*Task description*
Copy out exactly the lines spanning the line with "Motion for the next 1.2" to the line with "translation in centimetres", inclusive, from the data underneath, with no pictures.

*Supplied data*
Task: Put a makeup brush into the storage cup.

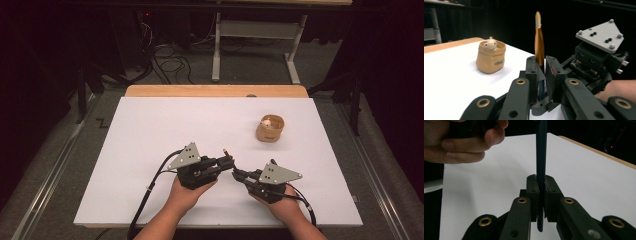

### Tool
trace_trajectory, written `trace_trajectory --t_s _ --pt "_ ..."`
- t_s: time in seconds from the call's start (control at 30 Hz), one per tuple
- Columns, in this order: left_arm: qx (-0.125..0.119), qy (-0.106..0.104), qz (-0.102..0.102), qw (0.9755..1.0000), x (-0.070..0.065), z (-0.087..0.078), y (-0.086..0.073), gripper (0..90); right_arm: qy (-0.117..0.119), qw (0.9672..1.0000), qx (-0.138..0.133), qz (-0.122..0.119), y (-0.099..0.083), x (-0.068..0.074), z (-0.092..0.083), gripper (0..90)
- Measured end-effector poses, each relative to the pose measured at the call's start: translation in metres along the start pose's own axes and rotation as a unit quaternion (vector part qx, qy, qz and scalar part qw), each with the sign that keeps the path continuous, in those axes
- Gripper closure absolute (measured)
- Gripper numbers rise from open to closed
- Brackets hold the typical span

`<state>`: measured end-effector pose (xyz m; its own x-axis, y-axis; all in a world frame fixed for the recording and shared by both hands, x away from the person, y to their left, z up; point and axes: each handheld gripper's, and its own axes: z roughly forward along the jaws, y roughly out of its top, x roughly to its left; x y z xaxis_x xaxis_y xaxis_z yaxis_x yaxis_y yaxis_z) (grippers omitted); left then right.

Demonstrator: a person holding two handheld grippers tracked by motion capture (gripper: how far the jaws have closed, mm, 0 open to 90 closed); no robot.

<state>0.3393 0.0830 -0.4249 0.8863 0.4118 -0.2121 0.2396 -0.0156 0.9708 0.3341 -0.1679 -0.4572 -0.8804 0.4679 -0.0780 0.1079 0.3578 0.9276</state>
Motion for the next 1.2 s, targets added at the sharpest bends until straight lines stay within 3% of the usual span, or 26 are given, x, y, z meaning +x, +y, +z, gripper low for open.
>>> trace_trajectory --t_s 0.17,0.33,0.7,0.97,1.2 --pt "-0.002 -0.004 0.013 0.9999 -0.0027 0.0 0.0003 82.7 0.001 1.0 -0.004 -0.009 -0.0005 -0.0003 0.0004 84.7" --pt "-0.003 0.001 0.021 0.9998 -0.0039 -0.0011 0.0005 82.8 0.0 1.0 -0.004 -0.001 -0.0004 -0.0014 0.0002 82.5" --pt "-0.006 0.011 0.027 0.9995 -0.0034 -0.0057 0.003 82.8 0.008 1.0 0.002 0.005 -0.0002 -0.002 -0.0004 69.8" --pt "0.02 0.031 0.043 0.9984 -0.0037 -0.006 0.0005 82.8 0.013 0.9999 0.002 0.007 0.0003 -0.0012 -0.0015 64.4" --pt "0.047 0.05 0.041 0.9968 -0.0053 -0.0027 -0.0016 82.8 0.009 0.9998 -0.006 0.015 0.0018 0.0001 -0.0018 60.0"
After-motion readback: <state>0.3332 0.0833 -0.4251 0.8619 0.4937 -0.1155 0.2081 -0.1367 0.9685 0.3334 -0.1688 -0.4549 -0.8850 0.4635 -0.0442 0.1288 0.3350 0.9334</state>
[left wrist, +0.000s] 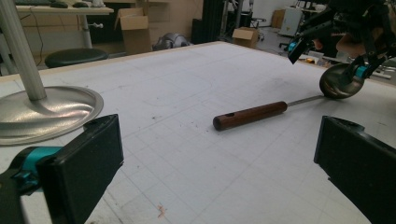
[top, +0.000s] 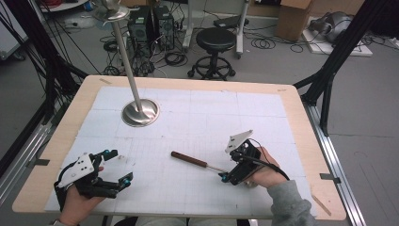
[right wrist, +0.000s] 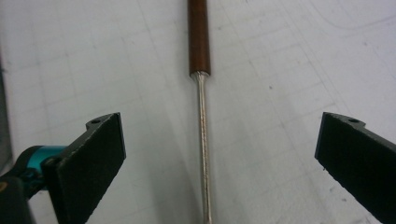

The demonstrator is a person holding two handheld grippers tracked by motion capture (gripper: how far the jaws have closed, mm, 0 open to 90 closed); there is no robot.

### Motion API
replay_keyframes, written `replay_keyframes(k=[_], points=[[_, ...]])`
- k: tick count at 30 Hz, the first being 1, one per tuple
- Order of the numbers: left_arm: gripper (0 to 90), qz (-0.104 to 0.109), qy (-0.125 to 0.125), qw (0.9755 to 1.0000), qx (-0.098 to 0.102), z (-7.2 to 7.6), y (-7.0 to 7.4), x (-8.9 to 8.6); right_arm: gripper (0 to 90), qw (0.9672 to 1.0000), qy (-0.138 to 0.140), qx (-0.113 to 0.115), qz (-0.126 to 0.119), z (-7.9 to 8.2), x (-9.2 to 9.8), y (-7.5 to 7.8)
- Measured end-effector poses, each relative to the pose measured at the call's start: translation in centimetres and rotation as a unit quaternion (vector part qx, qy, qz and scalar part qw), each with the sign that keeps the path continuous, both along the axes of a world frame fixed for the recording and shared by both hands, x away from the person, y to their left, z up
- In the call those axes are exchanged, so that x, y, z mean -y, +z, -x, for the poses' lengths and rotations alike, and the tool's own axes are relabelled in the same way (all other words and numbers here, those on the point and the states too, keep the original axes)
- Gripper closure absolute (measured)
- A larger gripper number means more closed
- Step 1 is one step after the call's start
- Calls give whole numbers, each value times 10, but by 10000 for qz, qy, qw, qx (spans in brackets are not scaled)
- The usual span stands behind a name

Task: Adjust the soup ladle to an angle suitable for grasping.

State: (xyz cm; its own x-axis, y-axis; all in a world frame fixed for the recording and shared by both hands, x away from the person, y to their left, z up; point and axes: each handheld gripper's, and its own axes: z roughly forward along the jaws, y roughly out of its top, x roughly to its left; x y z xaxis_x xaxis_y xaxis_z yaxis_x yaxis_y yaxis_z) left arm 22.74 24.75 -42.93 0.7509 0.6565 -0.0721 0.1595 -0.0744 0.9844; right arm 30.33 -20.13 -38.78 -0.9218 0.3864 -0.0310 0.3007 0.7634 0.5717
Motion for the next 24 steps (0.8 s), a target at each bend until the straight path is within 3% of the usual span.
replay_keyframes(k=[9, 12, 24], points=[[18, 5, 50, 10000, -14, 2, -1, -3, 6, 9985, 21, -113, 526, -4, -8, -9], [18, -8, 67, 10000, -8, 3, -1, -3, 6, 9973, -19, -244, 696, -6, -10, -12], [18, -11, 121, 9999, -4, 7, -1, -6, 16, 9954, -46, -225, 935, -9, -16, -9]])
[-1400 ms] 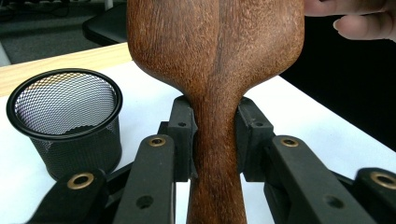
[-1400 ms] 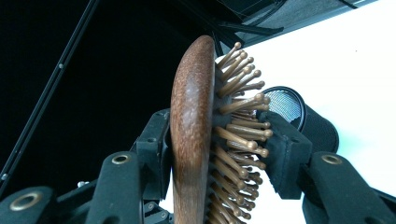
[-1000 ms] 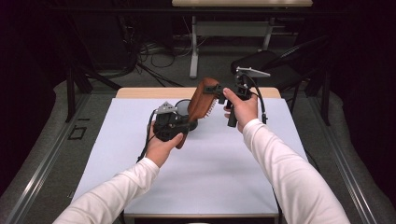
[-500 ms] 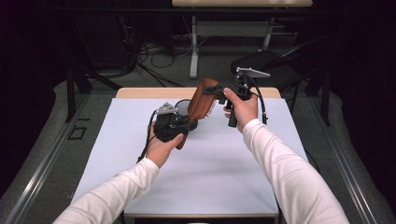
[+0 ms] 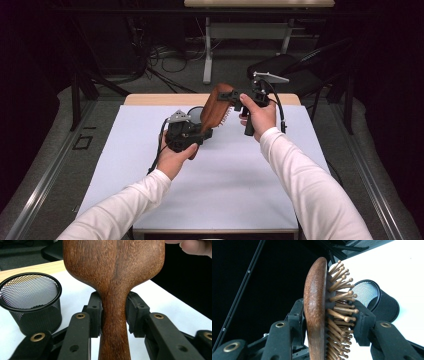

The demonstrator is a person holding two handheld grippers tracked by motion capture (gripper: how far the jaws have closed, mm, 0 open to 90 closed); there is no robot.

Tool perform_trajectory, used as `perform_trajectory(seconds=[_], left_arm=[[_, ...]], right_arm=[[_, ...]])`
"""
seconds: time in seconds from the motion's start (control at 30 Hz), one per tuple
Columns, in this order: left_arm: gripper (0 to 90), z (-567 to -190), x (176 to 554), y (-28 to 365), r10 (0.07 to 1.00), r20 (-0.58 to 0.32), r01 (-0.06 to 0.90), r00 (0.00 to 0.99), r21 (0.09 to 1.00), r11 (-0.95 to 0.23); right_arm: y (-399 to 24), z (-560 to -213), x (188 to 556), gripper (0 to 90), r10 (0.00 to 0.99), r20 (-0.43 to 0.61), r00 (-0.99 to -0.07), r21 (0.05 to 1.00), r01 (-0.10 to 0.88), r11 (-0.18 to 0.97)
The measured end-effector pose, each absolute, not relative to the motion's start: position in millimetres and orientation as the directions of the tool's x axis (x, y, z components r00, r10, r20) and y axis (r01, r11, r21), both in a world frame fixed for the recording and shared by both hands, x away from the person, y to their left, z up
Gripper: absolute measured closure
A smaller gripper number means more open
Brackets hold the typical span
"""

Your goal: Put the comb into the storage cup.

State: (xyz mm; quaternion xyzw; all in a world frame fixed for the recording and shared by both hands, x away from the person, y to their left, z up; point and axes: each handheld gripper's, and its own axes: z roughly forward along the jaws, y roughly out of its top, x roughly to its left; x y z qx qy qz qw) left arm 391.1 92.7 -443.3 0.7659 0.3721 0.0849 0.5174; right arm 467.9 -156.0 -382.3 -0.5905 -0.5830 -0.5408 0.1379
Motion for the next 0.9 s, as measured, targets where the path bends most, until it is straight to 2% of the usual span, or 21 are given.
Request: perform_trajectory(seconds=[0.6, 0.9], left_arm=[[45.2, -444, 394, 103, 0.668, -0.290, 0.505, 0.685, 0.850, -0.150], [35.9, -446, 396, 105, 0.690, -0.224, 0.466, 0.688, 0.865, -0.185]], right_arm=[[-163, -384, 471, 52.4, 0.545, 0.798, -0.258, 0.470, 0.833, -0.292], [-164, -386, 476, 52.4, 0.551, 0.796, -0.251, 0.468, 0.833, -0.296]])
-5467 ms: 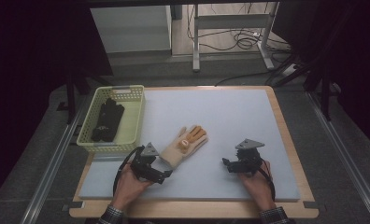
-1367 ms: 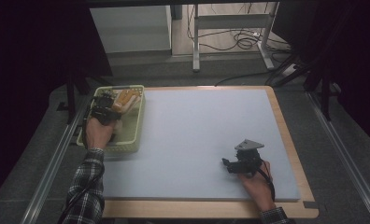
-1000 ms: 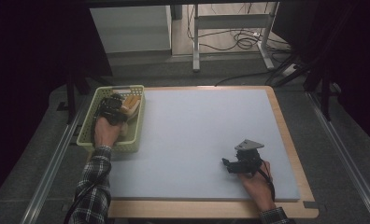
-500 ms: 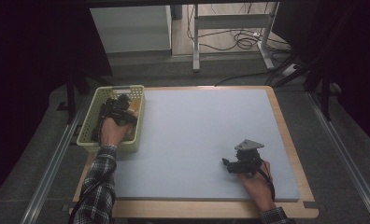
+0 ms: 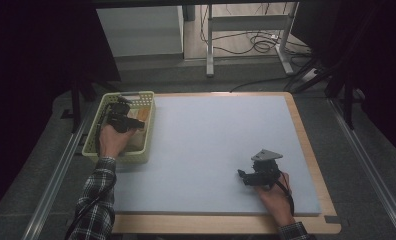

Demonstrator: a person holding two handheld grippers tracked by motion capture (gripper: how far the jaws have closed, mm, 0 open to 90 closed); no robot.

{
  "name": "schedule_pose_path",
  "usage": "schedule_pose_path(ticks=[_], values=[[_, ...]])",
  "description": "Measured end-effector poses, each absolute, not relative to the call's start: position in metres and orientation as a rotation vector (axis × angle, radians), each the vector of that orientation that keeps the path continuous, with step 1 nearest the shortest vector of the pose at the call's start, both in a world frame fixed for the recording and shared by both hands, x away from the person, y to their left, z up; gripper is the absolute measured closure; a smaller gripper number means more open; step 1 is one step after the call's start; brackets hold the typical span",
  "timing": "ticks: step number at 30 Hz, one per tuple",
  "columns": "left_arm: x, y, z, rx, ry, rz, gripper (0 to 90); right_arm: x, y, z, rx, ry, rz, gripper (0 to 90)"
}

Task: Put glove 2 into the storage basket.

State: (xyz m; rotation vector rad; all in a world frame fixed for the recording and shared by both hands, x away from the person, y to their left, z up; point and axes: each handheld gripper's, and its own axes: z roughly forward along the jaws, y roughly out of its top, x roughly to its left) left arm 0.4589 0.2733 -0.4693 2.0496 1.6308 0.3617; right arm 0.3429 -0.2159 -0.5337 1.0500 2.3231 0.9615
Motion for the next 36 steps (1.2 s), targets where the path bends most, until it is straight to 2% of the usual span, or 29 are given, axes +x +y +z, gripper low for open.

*Exercise response*
Motion for the next 1.2 s, targets added at the sharpest bends until straight lines stay within 3% of the usual span, or 26 are given, x, y, z meaning +x, +y, +z, gripper low for open.
>>> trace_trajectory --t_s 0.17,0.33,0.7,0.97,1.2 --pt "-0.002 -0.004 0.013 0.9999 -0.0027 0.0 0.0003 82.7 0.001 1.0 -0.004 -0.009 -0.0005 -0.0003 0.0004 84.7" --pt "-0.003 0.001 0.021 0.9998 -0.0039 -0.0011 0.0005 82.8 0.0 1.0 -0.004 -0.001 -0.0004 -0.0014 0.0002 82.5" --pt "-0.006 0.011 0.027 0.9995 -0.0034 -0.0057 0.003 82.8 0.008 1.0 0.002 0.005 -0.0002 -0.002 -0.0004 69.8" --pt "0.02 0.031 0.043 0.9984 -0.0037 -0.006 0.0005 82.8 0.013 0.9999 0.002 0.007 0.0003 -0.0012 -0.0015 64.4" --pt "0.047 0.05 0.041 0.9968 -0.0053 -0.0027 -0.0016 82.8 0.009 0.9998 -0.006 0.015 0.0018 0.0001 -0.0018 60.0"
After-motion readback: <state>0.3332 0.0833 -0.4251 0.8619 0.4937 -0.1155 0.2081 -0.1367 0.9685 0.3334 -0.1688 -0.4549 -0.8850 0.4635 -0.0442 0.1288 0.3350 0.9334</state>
[left wrist, +0.000s] 
[top, +0.000s] 
[right wrist, +0.000s] 

The demonstrator is a person holding two handheld grippers tracked by motion capture (gripper: how far the jaws have closed, mm, 0 open to 90 closed); there is no robot.

### Motion API
replay_keyframes, written `replay_keyframes(k=[_], points=[[_, ...]])`
- k: tick count at 30 Hz, the first being 1, one per tuple
- Order of the numbers: left_arm: gripper (0 to 90), qz (-0.104 to 0.109), qy (-0.125 to 0.125), qw (0.9755 to 1.0000), qx (-0.098 to 0.102), z (-7.2 to 7.6), y (-7.0 to 7.4), x (-8.9 to 8.6); right_arm: gripper (0 to 90), qw (0.9672 to 1.0000), qy (-0.138 to 0.140), qx (-0.113 to 0.115), qz (-0.126 to 0.119), z (-7.9 to 8.2), x (-9.2 to 9.8), y (-7.5 to 7.8)
- Measured end-effector poses, each relative to the pose measured at the call's start: translation in centimetres and rotation as a unit quaternion (vector part qx, qy, qz and scalar part qw), each with the sign that keeps the path continuous, both along the axes of a world frame fixed for the recording and shared by both hands, x away from the person, y to their left, z up

The exercise is complete.